Predigten von P. Martin Löwenstein SJ

Homily 5th sunday ordinary time B 2021 (English version)

Zurück zur Übersicht von: 5. Sonntag Lesejahr B

7. Februar 2021 - KHG Bonn, St. Remigius

 

1.

  • Knowledge changes the whole person. Whether knowledge imparted at university can do that is a detail. Nevertheless, the knowledge of a cancer diagnosis does not leave anyone cold; for a while, one may be preoccupied with somehow knowing it more precisely, more measurably, more clearly - but at the latest then it changes the person. Some people despair, some prove to be strong right now, seem to grow with the knowledge.
  • How does it change a person to know that the one I loved sat at my bedside day after day for months during my coma, watching over me and praying for me? Knowledge changes the whole person.
  • Obviously, this is especially true of knowing whether I can trust or not. This is not measurable knowledge that can be precisely quantified. Nevertheless, it is central. That is why child abuse, especially by priests or one's own parents, is so destructive for a whole life. That is why the experience of being able to trust, the knowledge of a loved one, is a knowledge that can change and sustain a whole life.

2.

  • Paul experienced this with the gospel. Through the knowledge of Jesus Christ he went from being a distrustful persecutor of Christians to a messenger. Trust and faith are so identical with himself that he cannot remain silent. It would contradict his innermost self if he did not proclaim the Gospel.
  • Probably this cannot be achieved from one moment to the next. After the experience at Damascus, Paul remained a zealot for quite some time.
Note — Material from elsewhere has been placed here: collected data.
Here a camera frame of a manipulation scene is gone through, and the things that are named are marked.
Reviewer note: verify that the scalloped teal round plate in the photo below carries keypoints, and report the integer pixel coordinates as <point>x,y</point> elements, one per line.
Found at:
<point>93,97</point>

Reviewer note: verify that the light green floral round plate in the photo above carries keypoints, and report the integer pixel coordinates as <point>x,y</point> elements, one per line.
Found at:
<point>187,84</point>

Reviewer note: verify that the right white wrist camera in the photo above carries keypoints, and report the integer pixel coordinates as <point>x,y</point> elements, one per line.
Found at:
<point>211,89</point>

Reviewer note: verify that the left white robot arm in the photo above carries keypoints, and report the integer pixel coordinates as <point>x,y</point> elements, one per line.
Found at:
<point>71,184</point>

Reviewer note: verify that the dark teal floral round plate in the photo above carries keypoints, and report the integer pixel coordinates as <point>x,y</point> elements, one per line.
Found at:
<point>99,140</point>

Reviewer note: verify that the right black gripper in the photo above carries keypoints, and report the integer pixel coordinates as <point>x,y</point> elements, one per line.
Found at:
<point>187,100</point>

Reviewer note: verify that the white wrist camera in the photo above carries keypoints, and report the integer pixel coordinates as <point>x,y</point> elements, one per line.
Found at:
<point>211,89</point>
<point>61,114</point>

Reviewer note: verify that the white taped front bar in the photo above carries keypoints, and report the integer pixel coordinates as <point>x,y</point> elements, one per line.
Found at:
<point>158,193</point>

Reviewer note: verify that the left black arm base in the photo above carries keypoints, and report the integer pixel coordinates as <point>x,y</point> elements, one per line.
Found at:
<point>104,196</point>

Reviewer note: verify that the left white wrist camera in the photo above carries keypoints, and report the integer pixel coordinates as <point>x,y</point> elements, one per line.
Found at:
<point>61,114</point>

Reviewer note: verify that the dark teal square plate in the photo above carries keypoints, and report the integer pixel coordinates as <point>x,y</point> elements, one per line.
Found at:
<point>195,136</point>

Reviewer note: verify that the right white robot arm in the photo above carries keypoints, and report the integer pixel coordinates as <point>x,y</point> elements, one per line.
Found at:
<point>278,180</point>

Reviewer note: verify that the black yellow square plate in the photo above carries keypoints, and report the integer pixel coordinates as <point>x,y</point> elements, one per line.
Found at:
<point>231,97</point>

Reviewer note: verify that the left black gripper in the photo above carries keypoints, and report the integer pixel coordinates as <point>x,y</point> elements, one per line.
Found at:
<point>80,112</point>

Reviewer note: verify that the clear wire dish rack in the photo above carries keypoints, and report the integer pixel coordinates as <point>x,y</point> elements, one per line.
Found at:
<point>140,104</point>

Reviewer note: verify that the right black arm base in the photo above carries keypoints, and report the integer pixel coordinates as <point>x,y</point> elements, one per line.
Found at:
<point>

He proudly tells how he even resisted Peter to his face.
  • But now, in the letter to his beloved church in Corinth, it is different. Paul has become one who becomes "become all things to all" in order to proclaim Christ. He really gets involved in the lives of others. He wants to live with them, suffer with them, rejoice with them, be with them a Christian Jew or a Christian as a Gentile. The knowledge of the greatness of Christ's love has changed him.

3.

  • This is also the background why Jesus forbids the demons to confess him as Messiah and Son of God. In their mouth the confession of faith is a lie. Whoever confesses Christ as the Son of God and at the same time causes serious harm to others is lying. The phrase "You are the Messiah" is a lie from the mouth of demons.
  • The Epistles of John speak about this in more detail. I am also sure: people feel this contradiction between the Gospel and, for example, a church hierarchy that is only concerned with its power.
  • The Holy Liturgy is therefore a framework for carefully and hesitantly confessing the faith. I say the Creed only in fellowship. Before communion there is the "Lord I am not worthy..." and in the Our Father the "forgive us our trespasses". This makes it clear that we are still asking and praying for this: Lord, change me through the knowledge of your love. That this knowledge of faith may bear fruit in me. Amen.